Problem to solve: Stop at the line containing "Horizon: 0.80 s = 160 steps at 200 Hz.": write out every line from the beginning of the entries up to and including it, minus the pictures.

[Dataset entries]
"""
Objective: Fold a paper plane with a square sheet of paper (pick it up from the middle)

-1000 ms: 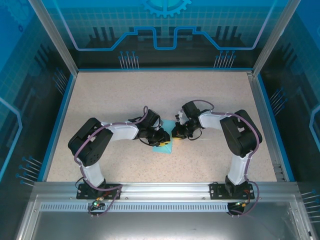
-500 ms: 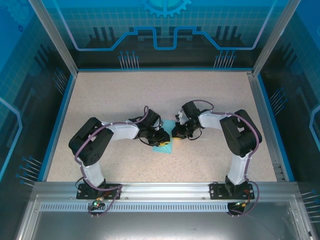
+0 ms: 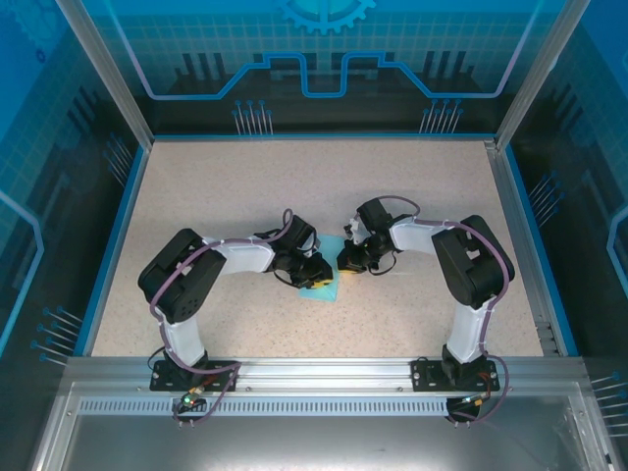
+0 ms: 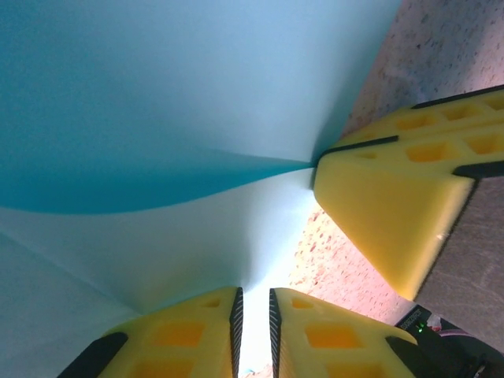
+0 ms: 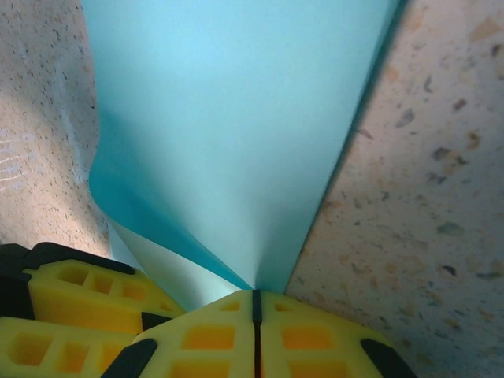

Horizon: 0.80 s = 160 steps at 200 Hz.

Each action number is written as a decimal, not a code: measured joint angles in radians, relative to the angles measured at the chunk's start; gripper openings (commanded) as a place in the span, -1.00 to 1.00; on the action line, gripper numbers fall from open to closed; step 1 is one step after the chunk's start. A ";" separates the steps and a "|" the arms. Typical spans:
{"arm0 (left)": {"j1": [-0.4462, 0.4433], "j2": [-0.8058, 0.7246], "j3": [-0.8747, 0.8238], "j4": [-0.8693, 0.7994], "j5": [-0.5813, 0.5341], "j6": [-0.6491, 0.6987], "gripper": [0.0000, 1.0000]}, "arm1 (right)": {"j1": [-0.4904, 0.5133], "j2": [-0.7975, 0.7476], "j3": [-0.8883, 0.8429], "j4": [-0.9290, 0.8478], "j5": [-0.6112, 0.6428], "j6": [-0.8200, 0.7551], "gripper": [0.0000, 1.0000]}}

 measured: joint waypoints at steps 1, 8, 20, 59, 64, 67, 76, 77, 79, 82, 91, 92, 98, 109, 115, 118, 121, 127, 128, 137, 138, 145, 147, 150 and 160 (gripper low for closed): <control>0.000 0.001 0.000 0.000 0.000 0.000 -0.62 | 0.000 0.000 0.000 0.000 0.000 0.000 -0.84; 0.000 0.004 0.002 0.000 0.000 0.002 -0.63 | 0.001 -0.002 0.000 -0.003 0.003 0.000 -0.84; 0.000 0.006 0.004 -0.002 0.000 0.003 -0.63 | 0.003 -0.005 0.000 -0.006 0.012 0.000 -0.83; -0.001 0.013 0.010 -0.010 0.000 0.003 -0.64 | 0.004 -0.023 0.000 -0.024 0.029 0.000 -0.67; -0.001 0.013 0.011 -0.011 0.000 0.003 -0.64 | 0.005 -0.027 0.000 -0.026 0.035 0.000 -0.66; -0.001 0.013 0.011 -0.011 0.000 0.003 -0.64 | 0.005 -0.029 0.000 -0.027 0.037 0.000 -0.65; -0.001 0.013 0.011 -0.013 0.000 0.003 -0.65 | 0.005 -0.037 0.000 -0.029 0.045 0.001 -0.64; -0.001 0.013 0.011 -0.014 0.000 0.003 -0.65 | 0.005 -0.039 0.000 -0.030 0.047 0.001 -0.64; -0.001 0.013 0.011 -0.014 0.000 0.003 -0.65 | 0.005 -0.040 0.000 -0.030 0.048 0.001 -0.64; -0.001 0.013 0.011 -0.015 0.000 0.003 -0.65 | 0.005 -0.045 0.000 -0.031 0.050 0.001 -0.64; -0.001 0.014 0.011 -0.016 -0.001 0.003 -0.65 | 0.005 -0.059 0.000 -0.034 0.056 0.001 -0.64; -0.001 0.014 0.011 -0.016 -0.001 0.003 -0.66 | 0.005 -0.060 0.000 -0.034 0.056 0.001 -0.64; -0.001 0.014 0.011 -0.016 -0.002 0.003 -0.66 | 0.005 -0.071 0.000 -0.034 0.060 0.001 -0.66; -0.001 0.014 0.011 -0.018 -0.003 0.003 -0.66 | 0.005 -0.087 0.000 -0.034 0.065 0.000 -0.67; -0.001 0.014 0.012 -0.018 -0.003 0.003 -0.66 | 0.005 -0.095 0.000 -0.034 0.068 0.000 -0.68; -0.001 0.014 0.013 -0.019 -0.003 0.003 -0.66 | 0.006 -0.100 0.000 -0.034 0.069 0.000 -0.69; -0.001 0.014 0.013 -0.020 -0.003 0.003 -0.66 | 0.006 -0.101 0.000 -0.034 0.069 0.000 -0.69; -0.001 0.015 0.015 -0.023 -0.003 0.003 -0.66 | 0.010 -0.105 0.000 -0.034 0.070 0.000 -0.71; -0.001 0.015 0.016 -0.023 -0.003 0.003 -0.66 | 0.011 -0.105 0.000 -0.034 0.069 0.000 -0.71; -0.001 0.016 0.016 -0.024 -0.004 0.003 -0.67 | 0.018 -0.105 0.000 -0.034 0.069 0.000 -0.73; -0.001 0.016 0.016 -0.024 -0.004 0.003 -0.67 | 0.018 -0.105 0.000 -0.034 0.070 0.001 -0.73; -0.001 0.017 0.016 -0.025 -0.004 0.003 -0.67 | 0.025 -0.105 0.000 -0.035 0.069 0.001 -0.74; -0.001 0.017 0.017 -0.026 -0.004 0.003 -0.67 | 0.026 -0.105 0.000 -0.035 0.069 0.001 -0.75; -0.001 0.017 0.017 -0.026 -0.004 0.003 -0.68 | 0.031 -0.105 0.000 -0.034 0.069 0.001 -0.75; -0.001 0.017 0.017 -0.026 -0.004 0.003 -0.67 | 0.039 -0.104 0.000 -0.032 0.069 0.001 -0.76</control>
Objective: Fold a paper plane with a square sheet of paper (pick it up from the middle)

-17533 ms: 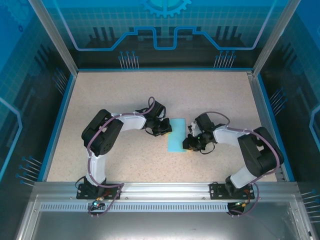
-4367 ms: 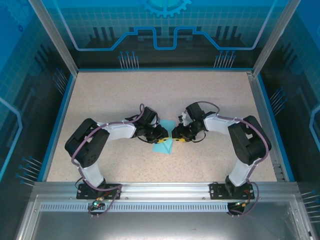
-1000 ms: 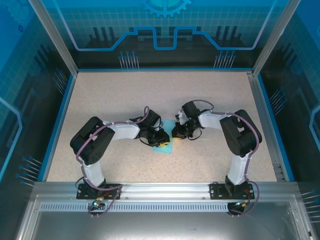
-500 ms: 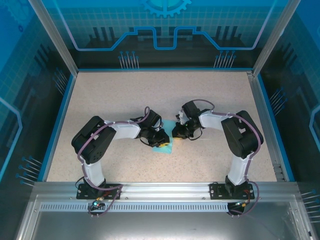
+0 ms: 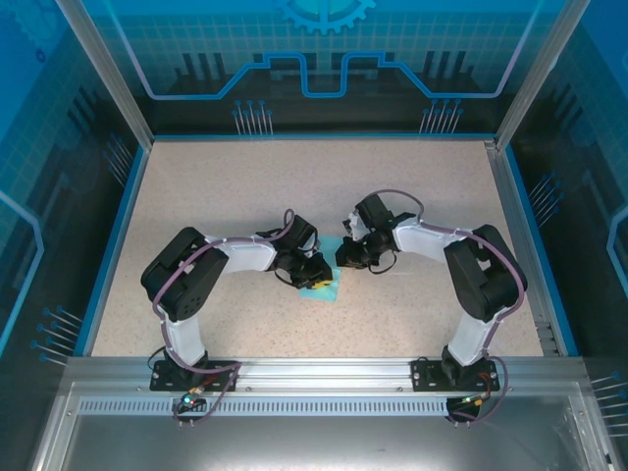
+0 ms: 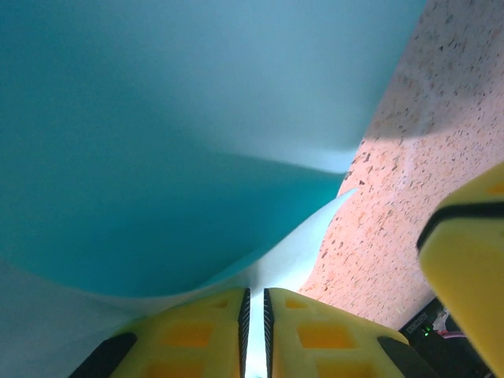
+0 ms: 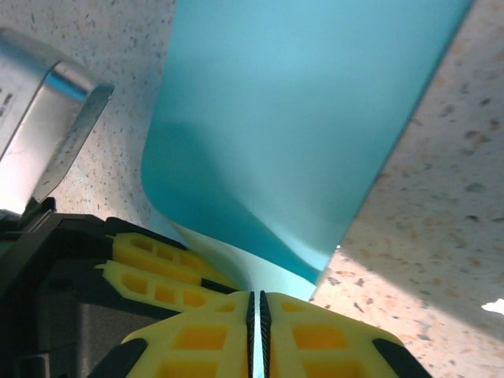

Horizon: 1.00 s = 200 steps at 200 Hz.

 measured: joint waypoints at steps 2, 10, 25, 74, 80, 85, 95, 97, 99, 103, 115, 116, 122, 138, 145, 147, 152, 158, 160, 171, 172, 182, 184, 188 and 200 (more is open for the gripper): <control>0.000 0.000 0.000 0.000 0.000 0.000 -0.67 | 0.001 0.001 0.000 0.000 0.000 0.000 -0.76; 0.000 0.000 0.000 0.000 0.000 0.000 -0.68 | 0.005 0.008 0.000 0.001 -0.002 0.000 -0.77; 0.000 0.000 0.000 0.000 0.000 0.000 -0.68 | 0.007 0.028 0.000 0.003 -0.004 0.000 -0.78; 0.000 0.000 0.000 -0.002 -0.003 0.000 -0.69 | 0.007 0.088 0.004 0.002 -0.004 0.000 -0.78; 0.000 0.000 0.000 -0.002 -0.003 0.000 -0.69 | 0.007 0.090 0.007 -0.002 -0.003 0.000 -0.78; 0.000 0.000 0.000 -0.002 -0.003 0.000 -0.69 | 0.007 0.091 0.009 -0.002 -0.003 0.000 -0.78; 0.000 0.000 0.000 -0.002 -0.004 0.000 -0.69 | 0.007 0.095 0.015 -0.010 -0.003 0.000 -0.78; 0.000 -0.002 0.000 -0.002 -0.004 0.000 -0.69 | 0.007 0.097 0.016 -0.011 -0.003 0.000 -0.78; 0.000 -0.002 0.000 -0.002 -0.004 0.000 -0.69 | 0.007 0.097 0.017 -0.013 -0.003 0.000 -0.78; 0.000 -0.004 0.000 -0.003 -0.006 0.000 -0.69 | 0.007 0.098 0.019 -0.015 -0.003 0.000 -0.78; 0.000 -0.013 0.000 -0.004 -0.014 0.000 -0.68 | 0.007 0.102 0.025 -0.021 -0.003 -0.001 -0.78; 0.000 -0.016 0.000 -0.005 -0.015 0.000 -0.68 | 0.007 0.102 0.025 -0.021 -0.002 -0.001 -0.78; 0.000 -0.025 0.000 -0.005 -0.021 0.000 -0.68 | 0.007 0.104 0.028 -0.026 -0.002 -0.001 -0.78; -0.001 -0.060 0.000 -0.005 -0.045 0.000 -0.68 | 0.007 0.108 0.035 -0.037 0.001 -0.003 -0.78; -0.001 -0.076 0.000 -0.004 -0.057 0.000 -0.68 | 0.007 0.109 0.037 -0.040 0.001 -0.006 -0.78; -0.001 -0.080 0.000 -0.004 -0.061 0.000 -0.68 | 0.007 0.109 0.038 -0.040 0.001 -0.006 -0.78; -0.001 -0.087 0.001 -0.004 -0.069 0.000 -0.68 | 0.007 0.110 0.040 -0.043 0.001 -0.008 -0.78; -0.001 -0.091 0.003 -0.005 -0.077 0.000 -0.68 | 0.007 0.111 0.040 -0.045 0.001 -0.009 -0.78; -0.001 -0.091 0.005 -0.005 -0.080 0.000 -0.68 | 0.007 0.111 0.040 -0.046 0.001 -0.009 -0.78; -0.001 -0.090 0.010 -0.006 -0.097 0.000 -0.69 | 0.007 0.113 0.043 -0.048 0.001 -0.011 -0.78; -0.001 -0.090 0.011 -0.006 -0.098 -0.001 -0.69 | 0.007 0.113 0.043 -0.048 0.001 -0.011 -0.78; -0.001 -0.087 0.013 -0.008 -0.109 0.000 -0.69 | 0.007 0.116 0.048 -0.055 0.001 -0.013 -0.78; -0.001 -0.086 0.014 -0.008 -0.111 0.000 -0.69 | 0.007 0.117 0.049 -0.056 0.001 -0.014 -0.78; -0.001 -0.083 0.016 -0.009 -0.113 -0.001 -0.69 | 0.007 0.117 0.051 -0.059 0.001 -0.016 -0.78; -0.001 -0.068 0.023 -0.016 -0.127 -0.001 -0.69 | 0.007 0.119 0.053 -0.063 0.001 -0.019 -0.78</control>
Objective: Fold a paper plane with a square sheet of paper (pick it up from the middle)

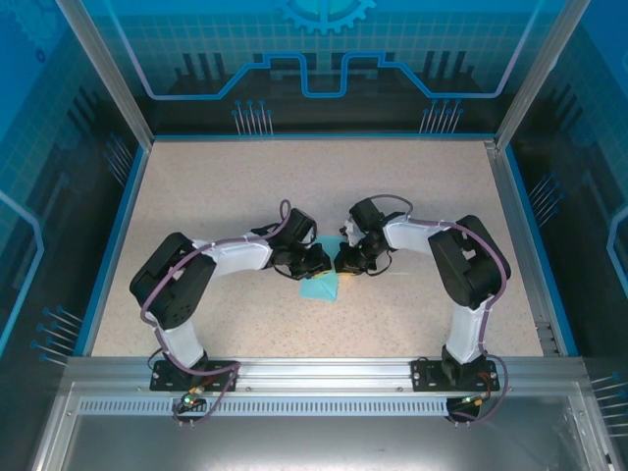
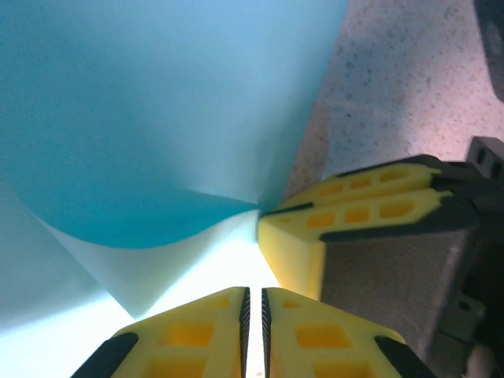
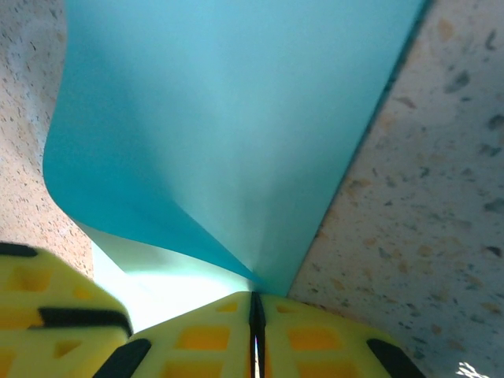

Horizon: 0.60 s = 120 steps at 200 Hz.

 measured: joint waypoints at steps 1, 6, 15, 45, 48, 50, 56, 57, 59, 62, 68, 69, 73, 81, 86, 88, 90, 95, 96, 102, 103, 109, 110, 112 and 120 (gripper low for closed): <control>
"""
Solution to the problem:
Objective: Fold a paper plane with a square sheet of paper (pick it up from the middle)

-1000 ms: 
-500 ms: 
+0 ms: 
+0 ms: 
+0 ms: 

Horizon: 0.80 s = 160 steps at 200 Hz.

There's no more to this exercise.